Synthesis of porous and activated carbon from lemon peel waste for CO2 adsorption

Abstract

The concentration of CO2 in the atmosphere has been increasing and is soon to reach a threatening level for life on the planet. Porous carbons made from biobased materials including from waste resources can be applied to selectively adsorb CO2 from large industrial sites and then lower atmospheric CO2 emissions. In this work, we synthesized highly porous carbons from lemon-peel wastes using two-step activation process involving hydrothermal carbonization followed by chemical activation with KOH, and KOH + alum at 800 °C. The sample activated with KOH + alum has the highest BET surface area (2143 m2/g) and total pore volume of 1.3 cc/g.
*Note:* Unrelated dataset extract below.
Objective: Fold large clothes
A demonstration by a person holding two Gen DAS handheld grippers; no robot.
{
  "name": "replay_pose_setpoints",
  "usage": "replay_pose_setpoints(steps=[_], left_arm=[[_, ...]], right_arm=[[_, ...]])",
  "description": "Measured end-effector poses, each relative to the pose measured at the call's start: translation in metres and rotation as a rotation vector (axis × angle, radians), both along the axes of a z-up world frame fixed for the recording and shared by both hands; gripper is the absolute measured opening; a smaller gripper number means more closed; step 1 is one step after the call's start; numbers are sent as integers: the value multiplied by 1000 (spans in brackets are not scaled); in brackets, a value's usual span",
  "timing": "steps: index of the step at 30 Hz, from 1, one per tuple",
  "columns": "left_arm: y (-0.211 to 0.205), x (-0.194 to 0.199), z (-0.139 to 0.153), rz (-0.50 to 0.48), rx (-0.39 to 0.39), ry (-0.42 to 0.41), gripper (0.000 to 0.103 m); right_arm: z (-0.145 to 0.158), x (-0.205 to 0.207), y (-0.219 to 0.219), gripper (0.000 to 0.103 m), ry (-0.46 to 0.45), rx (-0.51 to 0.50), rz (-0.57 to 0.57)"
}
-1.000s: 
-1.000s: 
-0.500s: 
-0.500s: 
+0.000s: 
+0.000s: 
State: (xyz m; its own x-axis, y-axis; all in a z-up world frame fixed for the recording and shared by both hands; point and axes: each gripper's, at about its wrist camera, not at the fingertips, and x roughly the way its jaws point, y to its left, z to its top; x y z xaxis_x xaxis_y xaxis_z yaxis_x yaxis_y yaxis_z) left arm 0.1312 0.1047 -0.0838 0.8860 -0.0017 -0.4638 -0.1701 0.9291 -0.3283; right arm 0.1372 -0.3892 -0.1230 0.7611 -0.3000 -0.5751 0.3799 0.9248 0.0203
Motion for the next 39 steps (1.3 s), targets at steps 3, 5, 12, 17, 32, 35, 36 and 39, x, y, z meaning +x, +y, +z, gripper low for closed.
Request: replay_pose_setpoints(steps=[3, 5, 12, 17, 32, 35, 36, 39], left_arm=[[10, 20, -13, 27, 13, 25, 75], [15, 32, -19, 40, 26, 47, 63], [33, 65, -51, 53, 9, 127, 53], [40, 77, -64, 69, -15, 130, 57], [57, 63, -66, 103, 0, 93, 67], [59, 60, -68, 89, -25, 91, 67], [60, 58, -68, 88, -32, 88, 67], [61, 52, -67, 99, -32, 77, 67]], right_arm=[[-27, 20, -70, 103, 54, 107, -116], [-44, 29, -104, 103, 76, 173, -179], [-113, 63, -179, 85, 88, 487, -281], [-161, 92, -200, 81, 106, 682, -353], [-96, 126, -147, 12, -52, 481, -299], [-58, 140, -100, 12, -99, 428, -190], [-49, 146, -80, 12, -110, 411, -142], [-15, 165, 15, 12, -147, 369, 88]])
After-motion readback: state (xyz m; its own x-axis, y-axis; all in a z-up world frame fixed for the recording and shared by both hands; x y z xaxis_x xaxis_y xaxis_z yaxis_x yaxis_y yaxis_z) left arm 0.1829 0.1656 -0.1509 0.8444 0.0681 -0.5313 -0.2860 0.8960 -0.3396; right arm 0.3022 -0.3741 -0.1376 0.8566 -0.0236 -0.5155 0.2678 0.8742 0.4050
Although the KOH activated sample has a lower surface area (1113 m2/g), it has better CO2 adsorption capacity ranging up to 4.5 mmol/g because of its well-developed pore structures and a high proportion (90 %) of micropore distributions. The isosteric heat of adsorption lower than 40 kJ/mol indicated that adsorption is mainly driven by physisorption. Better CO2/N2 selectivity suggested a high affinity of the activated carbons towards CO2. Particularly, the sample activated with KOH had selectivity in the range of 20 at the highest adsorption temperature (40 °C), making it a potentially viable option for direct CO2 adsorption applications from large industrial sources.